### Problem to solve
Find "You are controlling" and "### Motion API" in the records below. Copy the lines holding them and every line between, exactly, and no others.

### Task input

+ + +

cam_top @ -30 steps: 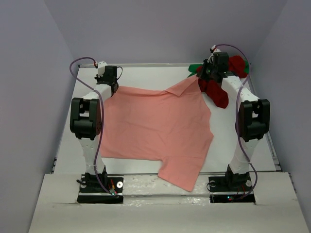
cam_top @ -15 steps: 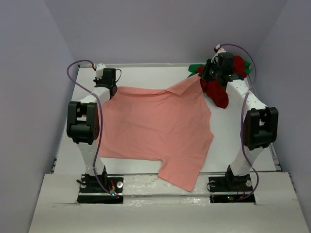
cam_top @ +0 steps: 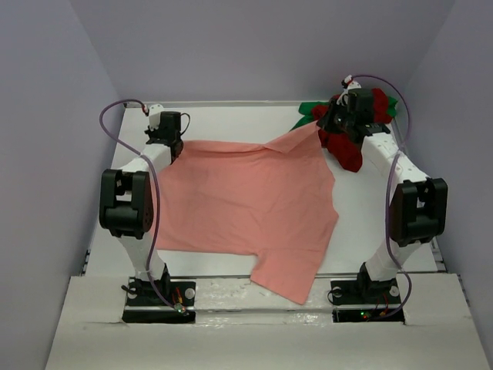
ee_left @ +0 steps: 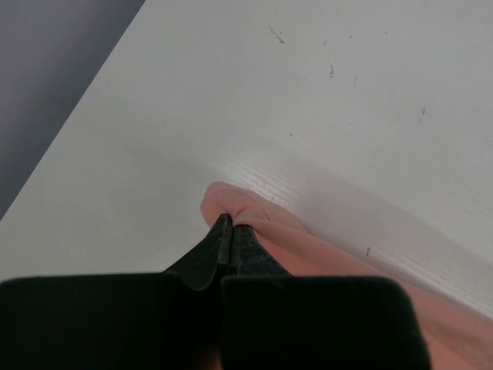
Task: Fold and stack the t-shirts
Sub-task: Fold the tshirt
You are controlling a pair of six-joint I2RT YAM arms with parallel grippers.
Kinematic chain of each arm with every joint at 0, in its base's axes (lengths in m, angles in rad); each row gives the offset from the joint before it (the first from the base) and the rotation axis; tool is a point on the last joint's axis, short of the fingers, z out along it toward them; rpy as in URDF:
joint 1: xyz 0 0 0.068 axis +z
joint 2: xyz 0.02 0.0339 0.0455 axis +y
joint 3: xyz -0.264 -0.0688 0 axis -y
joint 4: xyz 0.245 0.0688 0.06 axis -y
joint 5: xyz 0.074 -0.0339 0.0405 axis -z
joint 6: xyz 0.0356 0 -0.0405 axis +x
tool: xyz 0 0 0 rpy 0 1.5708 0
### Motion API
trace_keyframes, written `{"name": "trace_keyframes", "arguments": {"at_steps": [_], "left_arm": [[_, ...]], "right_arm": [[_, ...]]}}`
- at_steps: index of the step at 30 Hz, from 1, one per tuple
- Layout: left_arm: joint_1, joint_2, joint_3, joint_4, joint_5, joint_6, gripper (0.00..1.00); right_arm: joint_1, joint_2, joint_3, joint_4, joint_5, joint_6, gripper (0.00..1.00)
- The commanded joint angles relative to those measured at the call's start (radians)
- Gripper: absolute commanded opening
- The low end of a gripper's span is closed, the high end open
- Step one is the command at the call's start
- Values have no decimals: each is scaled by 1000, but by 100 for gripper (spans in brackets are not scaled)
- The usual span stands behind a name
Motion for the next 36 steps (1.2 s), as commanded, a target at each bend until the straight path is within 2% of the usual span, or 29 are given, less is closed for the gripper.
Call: {"name": "trace_keyframes", "arguments": {"at_steps": [1,18,36], "left_arm": [[10,-81,-25,26,-13,-17,0],[8,-132,-126,41,17,-37,0],[10,-172,-140,-1,-6,-65,0]], "right_arm": [[-7,-70,-27,56,-2,4,0],[-7,-216,-177,56,-11,16,0],[11,-291,-266,31,-7,36,0]]}}
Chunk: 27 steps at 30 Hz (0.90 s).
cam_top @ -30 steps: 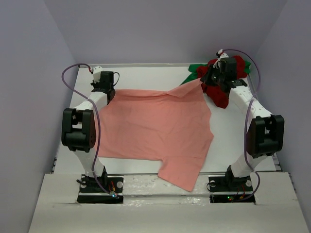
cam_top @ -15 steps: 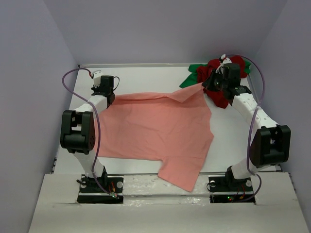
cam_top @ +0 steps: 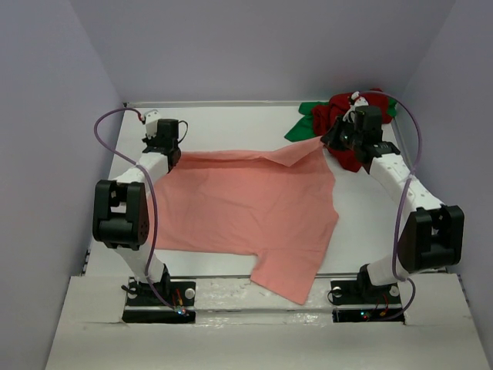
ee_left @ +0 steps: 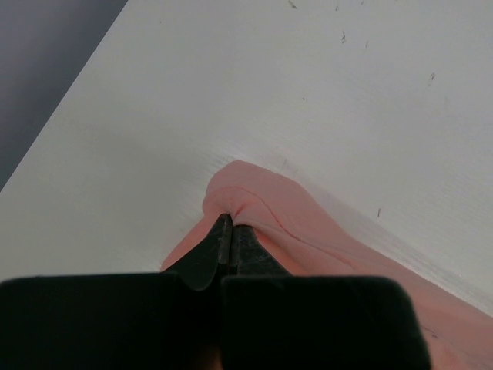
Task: Fold and stack the t-shirts
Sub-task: Fold the tshirt
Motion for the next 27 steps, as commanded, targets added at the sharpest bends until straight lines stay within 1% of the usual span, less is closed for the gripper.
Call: {"name": "trace_keyframes", "arguments": {"at_steps": [1,15,27], "left_arm": [[8,-47,-5,-14,-41,-34,0],[8,-13,1,-101,-78,-83,0],[8,19,-30,-141,-96,-110,0]], "right_arm": [[9,-58,-12,27,4,8,0],[36,-122,-85,-10,15,18,0],[55,-118,-173,-24,59,63,0]]}}
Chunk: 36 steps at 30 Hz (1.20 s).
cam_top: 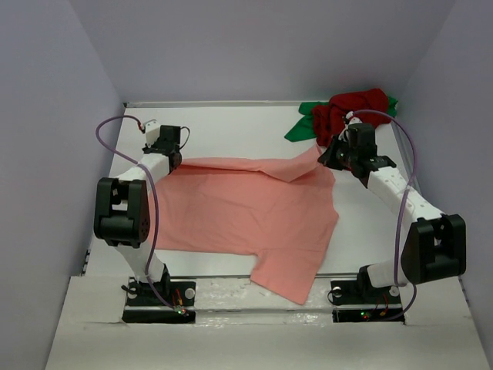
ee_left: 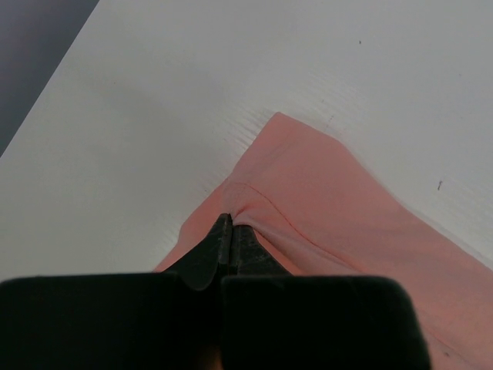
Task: Fold and stack the t-shirts
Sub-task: Fold the tshirt
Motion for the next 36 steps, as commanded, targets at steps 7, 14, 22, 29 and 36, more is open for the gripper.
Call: {"name": "trace_keyframes", "arguments": {"at_steps": [7,14,22,29,36], "left_arm": [[8,48,-20,-46,-74,-29,0],[8,109,0,-86,-67,-15,0],[8,205,48,-156,-109,-3,0],[8,235,63,-173,-133,-12,0],[10,163,11,-105,-31,48,2]], "right_arm": [[29,-20,-63,-5,83,54,0],[39,-15,-87,-31,132,67,0],[57,12,-95,-57,163,74,0],[66,58,-89,-95,184,79,0],[86,138,-53,-151,262,80,42]]}}
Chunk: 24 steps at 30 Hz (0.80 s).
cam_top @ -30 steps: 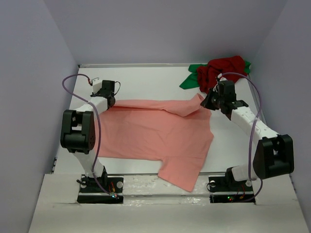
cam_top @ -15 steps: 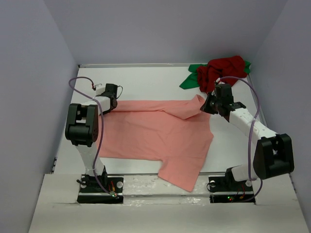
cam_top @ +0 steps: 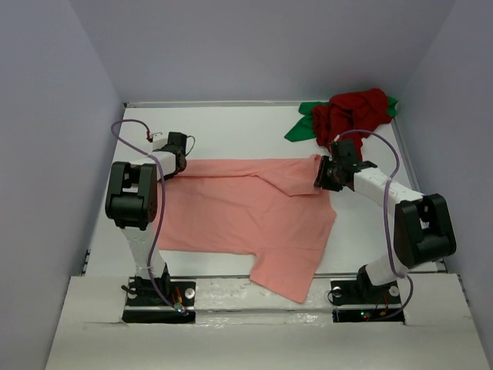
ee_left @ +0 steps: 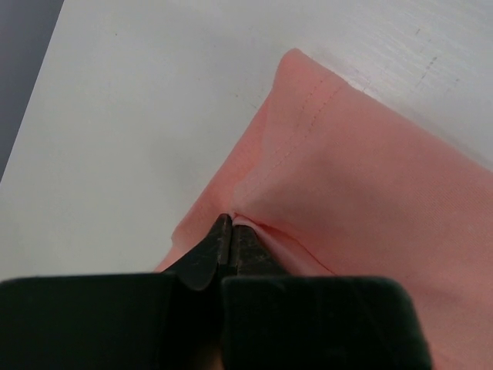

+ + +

### Task solution
You are controlling a pair of six-joint I2RT YAM arms with parallel grippers.
Kinematic chain of each arm with every joint at 0, in its base's axes (lengths in m, angles in rad); each row gives the offset from the joint before it (the first from the base) and the rotation axis; tool is a point on the last joint's axis, short of the fingers, z out along it toward them; rpy as in URDF:
joint 1: xyz 0 0 0.068 axis +z
joint 2: xyz 0.02 0.0339 0.0455 axis +y
joint 3: xyz -0.264 -0.0688 0 axis -y
joint 4: xyz 0.245 0.0688 0.06 axis -y
joint 5: xyz 0.074 -0.0339 0.0405 axis -z
joint 6: xyz 0.0356 0 -0.0405 axis +x
tool: xyz 0 0 0 rpy 0 1.5708 0
### Motion API

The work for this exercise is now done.